* Task description:
Copy out each line of the listing that has the word "what" in it.

* Exercise materials:

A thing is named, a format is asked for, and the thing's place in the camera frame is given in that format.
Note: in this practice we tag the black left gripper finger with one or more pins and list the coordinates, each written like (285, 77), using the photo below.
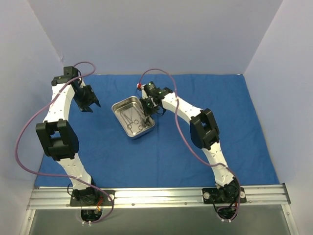
(95, 101)
(86, 109)

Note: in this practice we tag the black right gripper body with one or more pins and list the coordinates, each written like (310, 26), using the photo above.
(146, 107)

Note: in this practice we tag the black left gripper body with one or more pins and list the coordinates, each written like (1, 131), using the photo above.
(87, 99)

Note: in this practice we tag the stainless steel instrument tray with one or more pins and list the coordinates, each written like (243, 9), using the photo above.
(130, 115)

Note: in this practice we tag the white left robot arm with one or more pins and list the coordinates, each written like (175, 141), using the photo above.
(58, 138)

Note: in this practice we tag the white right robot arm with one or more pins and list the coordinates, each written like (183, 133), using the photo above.
(204, 132)

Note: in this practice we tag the steel surgical scissors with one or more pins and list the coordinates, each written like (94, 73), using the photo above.
(141, 126)

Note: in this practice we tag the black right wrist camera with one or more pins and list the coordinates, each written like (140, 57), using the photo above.
(151, 87)

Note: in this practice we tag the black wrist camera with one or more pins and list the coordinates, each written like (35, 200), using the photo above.
(70, 71)
(151, 87)

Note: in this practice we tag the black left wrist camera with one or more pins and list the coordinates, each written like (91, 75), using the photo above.
(70, 71)

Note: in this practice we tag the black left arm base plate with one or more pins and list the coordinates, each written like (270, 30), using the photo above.
(89, 197)

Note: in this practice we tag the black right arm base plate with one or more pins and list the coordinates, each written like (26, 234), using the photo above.
(223, 195)

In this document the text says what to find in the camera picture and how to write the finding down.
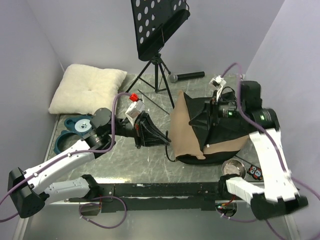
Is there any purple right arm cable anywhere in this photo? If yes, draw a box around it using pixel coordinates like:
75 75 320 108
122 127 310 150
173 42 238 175
217 62 320 240

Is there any black red toy block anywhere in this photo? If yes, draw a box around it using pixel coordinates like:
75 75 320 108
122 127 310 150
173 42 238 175
247 165 263 181

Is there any cream white pillow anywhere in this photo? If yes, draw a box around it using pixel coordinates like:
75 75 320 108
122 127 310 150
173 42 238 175
48 64 127 115

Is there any tan pet tent fabric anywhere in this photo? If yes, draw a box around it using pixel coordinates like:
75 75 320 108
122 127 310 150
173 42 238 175
168 90 249 165

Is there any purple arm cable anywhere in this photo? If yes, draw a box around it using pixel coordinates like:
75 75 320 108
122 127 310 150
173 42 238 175
0 92 141 228
217 62 320 240

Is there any white paw print bowl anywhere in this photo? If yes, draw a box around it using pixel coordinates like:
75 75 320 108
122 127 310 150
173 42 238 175
74 118 92 134

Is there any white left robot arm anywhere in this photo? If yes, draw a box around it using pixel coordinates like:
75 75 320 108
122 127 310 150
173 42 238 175
7 108 171 219

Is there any black microphone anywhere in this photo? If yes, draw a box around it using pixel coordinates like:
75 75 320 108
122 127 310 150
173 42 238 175
168 71 205 83

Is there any black music stand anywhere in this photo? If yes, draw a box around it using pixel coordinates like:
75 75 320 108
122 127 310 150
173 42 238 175
126 0 190 107

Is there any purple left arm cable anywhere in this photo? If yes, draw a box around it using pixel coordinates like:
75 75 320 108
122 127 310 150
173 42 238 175
0 92 141 228

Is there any steel pet bowl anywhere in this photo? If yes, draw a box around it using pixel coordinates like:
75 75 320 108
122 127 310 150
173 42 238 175
221 158 247 179

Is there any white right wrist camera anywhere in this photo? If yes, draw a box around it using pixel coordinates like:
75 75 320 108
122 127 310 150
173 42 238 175
209 75 227 101

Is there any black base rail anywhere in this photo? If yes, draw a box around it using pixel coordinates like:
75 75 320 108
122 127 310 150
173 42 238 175
68 182 241 213

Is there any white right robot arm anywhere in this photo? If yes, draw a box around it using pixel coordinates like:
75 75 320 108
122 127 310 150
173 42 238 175
189 76 308 220

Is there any teal pet bowl holder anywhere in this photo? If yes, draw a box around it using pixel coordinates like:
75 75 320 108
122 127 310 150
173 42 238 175
53 115 93 155

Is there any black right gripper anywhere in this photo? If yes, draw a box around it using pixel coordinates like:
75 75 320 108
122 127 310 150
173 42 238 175
188 90 243 128

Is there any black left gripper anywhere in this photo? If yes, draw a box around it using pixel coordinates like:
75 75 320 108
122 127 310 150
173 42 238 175
106 110 171 148

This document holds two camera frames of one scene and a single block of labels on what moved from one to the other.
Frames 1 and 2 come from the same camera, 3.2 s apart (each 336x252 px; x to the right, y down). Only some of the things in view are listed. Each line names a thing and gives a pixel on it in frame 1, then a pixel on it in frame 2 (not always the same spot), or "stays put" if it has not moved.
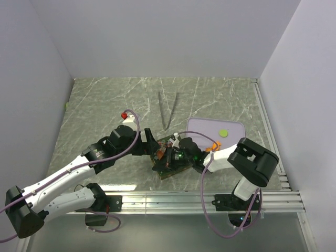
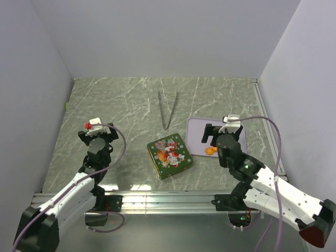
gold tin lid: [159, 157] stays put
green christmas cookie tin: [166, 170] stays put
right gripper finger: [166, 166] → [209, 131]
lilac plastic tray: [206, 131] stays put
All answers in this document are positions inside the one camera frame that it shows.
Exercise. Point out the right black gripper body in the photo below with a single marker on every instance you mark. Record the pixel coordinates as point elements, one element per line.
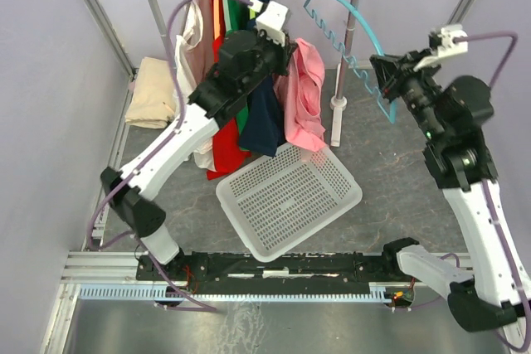
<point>419,86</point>

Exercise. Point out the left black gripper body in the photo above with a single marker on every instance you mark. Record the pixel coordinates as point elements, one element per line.
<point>279,55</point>

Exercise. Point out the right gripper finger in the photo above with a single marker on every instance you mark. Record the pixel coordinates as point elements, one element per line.
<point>390,86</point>
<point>391,65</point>

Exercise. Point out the pink t shirt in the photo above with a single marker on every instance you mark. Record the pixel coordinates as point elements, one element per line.
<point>299,94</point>

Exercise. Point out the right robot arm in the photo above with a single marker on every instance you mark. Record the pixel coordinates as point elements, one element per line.
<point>495,293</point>

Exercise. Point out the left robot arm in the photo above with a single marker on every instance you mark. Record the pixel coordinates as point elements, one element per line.
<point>245,59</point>

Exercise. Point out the green t shirt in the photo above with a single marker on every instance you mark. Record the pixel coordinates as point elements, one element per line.
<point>235,16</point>

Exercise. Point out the navy blue t shirt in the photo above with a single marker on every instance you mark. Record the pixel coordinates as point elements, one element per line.
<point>263,131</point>

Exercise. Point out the orange hanger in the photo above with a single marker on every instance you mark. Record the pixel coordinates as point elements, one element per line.
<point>217,22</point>

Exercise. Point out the white t shirt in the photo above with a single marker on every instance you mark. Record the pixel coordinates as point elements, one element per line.
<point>194,58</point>

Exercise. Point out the mint green hanger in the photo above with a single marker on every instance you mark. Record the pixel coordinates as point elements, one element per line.
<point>226,15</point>

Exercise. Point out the grey hanger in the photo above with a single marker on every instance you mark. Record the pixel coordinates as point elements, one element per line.
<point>183,28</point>

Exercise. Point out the red t shirt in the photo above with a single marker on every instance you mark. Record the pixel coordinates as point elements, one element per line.
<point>226,152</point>

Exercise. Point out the folded beige cloth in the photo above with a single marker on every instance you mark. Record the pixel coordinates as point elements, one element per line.
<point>152,105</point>

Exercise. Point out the white plastic basket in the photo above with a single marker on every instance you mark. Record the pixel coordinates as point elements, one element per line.
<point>275,203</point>

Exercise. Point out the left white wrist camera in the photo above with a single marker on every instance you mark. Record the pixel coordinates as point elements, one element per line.
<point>271,20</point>

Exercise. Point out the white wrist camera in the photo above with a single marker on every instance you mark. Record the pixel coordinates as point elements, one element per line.
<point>443,45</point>
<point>271,20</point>

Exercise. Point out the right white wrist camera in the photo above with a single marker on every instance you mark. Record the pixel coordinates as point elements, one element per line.
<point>443,45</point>

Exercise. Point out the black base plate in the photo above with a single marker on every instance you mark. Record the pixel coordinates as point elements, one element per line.
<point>294,273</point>

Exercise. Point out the light blue cable duct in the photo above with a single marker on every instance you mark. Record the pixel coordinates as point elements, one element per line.
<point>160,293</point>

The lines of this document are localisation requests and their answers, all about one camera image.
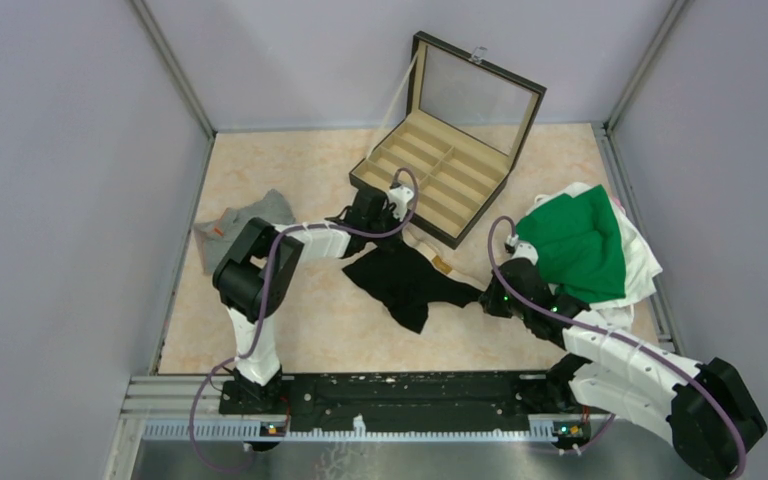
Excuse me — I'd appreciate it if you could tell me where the black underwear with beige waistband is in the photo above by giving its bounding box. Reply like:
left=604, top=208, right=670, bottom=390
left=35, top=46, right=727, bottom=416
left=343, top=229, right=486, bottom=334

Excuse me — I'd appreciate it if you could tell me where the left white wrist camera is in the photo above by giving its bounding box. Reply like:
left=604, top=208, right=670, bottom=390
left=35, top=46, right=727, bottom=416
left=386, top=185, right=416, bottom=221

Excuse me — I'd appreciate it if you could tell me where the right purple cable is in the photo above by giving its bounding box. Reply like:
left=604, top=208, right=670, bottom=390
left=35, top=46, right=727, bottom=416
left=487, top=215, right=750, bottom=480

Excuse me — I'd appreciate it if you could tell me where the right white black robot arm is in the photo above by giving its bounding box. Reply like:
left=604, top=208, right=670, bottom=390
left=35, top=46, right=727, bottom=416
left=481, top=258, right=768, bottom=479

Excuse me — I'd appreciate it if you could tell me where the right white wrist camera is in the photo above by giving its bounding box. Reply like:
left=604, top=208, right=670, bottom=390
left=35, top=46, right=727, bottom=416
left=505, top=239, right=539, bottom=265

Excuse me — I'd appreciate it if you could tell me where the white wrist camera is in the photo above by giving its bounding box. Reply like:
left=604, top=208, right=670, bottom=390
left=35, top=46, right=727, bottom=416
left=386, top=185, right=416, bottom=221
left=505, top=239, right=539, bottom=265

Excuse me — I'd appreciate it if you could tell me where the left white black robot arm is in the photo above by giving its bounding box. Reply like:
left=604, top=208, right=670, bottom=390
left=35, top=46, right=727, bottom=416
left=212, top=183, right=418, bottom=414

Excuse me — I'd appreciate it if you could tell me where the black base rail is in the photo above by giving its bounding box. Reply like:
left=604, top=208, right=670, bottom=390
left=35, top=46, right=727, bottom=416
left=218, top=370, right=584, bottom=433

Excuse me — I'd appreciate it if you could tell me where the white cloth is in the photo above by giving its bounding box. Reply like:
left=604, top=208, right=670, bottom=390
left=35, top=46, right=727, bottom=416
left=525, top=182, right=663, bottom=331

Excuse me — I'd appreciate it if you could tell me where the purple cable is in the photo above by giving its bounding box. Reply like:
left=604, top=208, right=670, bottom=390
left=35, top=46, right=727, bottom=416
left=487, top=215, right=750, bottom=480
left=187, top=166, right=421, bottom=476

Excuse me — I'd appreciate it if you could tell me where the green cloth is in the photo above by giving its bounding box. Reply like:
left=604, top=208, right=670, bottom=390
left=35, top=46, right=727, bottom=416
left=516, top=185, right=626, bottom=304

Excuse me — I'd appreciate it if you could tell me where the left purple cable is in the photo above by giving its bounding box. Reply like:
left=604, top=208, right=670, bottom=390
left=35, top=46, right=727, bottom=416
left=187, top=166, right=421, bottom=476

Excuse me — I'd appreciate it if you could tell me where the black leather compartment box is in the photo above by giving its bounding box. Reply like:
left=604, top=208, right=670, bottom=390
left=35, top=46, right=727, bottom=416
left=349, top=31, right=547, bottom=249

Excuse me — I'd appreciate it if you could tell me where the grey striped underwear orange trim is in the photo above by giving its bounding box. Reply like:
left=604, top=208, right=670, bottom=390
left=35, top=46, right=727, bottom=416
left=192, top=189, right=296, bottom=275

* Result for this task:
In this document the text says what to find in the camera picture and how to write the finding down.
This document holds two camera frames of one scene and a single block of labels on what moved from one to the other.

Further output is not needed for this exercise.